В 1878 г. в Бостоне выходит антология «Маска поэтов», в которой напечатано стихотворение Эмили Дикинсон «Успех считают сладким…».
Летом 1880 г. поэтессу вторично посещает священник из Филадельфии Чарлз Уодсворт, с которым Эмили Дикинсон переписывалась с конца 1850-х годов. Впервые он побывал в Амхерсте в 1860 г. Из всей переписки сохранилась одна короткая записка Ч. Уодсворта.
В 1881 г. в Амхерст приезжает и становится профессором Амхерстского колледжа астроном Дэвид Пекк Тодд. Осенью 1882 г. молодая жена профессора, Мейбл Лумис Тодд, становится любовницей Остина Дикинсона, брата поэтессы. Эмили Дикинсон называет ее в своих письмах к ней «другом брата и сестры».
14 ноября 1882 г. умирает мать Эмили Дикинсон, до этого болевшая много лет (в 1875 г. ее разбил паралич, потом она сломала бедро). В огромном доме остаются Эмили с сестрой и служанкой.
31 марта 1883 г. бостонский издатель Томас Найлз предлагает Эмили Дикинсон издать сборник ее стихов. Вероятно, эту идею ему внушила Элен Хант Джексон, имевшая очень высокое мнение о достоинствах стихов Эмили. Его попытка оканчивается неудачей — поэтесса уже давно и навсегда утвердилась в мысли, что «Публикация — продажа / Сердца и ума…».

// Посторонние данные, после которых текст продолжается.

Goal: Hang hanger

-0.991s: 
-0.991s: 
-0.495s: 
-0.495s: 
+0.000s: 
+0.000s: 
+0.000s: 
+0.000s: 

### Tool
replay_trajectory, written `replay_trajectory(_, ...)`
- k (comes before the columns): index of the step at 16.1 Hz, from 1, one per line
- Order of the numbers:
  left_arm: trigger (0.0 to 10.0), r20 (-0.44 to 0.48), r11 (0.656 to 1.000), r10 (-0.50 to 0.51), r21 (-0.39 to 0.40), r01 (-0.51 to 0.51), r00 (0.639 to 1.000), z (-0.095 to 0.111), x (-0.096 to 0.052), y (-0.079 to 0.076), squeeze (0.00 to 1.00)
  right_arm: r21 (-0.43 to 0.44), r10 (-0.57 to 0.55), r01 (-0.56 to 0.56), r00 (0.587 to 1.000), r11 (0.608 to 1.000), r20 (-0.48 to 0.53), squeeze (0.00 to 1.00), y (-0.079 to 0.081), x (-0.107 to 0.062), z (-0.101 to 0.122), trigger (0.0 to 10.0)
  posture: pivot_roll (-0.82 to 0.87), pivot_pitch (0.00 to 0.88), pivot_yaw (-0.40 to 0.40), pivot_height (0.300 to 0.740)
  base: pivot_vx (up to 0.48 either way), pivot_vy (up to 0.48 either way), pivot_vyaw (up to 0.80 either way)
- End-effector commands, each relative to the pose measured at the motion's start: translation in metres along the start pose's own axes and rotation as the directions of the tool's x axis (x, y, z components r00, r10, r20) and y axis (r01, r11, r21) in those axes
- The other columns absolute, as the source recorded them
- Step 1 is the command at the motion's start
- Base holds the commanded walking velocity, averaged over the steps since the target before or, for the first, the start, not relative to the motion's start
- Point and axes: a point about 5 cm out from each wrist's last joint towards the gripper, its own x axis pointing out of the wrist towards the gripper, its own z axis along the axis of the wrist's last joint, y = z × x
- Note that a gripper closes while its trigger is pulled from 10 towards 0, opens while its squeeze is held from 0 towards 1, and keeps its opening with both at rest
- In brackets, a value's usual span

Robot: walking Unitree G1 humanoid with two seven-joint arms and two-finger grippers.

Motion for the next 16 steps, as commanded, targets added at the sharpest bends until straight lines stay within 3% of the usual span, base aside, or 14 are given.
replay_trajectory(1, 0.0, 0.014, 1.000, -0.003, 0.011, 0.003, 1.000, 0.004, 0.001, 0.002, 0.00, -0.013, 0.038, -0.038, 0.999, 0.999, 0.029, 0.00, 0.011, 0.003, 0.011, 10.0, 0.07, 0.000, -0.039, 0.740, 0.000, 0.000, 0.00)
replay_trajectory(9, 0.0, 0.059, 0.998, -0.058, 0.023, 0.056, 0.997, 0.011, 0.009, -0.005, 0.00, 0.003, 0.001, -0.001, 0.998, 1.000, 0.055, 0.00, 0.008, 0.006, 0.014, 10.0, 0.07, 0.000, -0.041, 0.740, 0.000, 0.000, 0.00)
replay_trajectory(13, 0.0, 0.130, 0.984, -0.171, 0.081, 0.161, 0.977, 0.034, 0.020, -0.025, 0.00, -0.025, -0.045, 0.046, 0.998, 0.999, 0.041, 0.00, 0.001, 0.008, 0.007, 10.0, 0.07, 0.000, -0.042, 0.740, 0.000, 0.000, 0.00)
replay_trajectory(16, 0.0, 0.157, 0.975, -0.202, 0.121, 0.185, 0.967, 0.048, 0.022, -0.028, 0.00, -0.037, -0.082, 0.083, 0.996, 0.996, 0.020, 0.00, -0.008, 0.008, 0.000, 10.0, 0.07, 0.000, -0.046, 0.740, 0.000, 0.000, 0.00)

12 августа 1885 г. умирает в Калифорнии Элен Хант Джексон.
15 мая 1886 г. Эмили Дикинсон умирает в результате обострения болезни почек. Как утверждает польский писатель Ян Парандовский в своей книге «Алхимия слова», «Смерть — огромное событие в жизни писателя». Чувствуя приближение этого «огромного события», она в последних своих письмах, датируемых началом мая, пишет Т. У. Хиггинсону: «Жив ли еще Бог? Друг мой — дышит ли Он?»[217] и сестрам Норкросс: «Маленькие кузины, отозвана. Эмили»[218]. В январе 1885 г. она писала кузинам, что читает роман английского писателя Хью Конвея «Отозванный».
Поэтессу хоронят в ограде, в которой уже высятся холмики могил отца и матери. Дальше начинается жизнь после жизни, вступление в бессмертие.